ACTIVITY ▸ Scan the records below and copy every line that contains the string "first".

[Extracted records]
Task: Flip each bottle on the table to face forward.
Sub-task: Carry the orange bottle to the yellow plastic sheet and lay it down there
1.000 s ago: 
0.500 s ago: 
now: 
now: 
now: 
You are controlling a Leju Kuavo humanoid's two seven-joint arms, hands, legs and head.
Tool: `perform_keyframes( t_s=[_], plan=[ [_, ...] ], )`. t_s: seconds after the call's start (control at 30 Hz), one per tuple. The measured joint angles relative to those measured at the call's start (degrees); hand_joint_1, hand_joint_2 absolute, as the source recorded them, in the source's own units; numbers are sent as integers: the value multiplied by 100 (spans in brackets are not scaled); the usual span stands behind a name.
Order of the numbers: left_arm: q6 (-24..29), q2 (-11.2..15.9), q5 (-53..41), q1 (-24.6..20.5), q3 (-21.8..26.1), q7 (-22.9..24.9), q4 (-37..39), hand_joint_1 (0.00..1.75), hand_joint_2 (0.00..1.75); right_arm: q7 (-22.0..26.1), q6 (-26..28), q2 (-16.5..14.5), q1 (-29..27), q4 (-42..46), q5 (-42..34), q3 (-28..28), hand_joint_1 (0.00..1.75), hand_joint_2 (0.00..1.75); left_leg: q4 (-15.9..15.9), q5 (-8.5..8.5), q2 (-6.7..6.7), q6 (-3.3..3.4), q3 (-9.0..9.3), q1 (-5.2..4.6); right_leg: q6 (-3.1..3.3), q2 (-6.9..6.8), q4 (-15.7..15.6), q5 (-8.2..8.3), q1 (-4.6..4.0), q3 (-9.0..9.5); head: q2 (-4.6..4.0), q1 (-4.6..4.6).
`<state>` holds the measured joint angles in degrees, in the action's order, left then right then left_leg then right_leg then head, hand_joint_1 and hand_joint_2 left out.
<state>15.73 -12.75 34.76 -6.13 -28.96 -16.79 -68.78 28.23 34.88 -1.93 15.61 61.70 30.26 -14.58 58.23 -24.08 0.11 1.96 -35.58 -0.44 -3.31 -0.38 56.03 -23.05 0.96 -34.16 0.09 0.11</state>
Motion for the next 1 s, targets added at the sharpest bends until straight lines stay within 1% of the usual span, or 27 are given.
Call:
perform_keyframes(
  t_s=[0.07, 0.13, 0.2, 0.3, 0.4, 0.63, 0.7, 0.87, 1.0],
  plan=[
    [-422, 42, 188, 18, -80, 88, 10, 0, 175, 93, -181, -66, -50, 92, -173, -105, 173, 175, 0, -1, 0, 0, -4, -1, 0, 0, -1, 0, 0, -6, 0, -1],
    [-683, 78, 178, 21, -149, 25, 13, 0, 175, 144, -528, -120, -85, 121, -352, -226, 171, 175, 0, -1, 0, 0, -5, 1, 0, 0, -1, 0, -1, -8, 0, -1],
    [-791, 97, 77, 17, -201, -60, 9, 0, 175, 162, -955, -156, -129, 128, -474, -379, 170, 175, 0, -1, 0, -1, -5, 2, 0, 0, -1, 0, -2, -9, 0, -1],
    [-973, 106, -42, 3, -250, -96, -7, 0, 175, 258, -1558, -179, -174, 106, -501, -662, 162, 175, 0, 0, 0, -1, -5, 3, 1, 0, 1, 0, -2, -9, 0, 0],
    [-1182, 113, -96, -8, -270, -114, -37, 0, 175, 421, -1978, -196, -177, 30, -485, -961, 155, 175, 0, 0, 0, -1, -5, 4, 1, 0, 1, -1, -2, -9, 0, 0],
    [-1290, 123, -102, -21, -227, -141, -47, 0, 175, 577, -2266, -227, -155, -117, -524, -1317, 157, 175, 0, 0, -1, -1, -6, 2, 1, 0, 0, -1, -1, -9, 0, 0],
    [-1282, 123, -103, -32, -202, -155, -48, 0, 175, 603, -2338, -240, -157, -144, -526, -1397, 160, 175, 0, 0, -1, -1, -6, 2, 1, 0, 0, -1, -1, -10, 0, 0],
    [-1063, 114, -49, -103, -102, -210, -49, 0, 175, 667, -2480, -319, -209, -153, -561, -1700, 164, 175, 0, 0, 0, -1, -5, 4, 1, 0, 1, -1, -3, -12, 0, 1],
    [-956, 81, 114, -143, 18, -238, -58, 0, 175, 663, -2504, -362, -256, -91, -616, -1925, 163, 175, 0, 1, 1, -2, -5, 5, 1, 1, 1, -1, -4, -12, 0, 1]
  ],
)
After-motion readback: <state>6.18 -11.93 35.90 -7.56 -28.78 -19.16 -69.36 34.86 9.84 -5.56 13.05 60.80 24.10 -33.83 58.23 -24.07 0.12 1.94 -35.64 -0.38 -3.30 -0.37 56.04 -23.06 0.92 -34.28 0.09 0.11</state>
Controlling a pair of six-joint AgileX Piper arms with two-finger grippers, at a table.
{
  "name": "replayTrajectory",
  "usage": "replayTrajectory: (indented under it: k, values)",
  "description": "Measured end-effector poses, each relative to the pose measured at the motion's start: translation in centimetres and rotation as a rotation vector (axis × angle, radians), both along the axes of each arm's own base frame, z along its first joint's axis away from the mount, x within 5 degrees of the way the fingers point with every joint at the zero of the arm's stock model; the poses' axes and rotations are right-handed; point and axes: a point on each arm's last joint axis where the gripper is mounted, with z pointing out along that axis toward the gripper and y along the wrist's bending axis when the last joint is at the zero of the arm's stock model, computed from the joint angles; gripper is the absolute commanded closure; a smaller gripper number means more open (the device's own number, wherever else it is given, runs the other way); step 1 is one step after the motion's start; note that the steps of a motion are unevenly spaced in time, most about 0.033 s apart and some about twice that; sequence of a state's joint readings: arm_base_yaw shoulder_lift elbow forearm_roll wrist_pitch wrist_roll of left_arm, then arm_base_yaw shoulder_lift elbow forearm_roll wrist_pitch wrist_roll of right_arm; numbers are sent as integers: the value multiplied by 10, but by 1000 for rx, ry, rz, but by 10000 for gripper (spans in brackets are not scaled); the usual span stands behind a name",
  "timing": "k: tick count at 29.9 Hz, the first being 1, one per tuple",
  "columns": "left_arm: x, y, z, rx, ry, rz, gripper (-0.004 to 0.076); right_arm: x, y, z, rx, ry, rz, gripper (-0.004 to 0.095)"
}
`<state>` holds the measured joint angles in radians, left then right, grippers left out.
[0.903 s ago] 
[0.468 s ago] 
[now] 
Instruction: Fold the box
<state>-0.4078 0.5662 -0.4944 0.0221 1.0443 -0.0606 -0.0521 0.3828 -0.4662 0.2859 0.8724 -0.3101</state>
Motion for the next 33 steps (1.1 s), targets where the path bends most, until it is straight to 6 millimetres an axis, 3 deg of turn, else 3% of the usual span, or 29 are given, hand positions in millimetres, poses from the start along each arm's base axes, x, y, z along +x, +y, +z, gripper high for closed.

RESPONSE BELOW ▸
  "description": "Measured end-effector poses, each relative to the pose measured at the motion's start: translation in centimetres and rotation as a rotation vector (axis × angle, radians), both along the axes of each arm's own base frame, z along its first joint's axis away from the mount, x within 5 degrees of the way the fingers point with every joint at the zero of the arm's stock model; the poses' axes and rotations are right-handed; point and axes: a point on each arm's last joint axis where the gripper is mounted, with z pointing out along that axis toward the gripper and y along the wrist's bending axis when the last joint is at the zero of the arm's stock model, computed from the joint angles; gripper is the absolute commanded closure; a smaller gripper number means more open (the device's own number, wherever else it is given, runs the other way); step 1 is one step after the motion's start; note that the steps of a motion are unevenly spaced in time, most about 0.033 s apart and some about twice that; sequence of a state's joint readings: arm_base_yaw shoulder_lift elbow forearm_roll wrist_pitch wrist_roll of left_arm, then arm_base_yaw shoulder_lift elbow forearm_roll wrist_pitch wrist_roll of right_arm; numbers are sent as integers: the value multiplied by 10, but by 1000 for rx, ry, rz, but by 10000 for gripper (spans in brackets are not scaled); the usual span stands behind a name",
  "timing": "k: tick count at 29.9 Hz, the first being 1, one per tuple",

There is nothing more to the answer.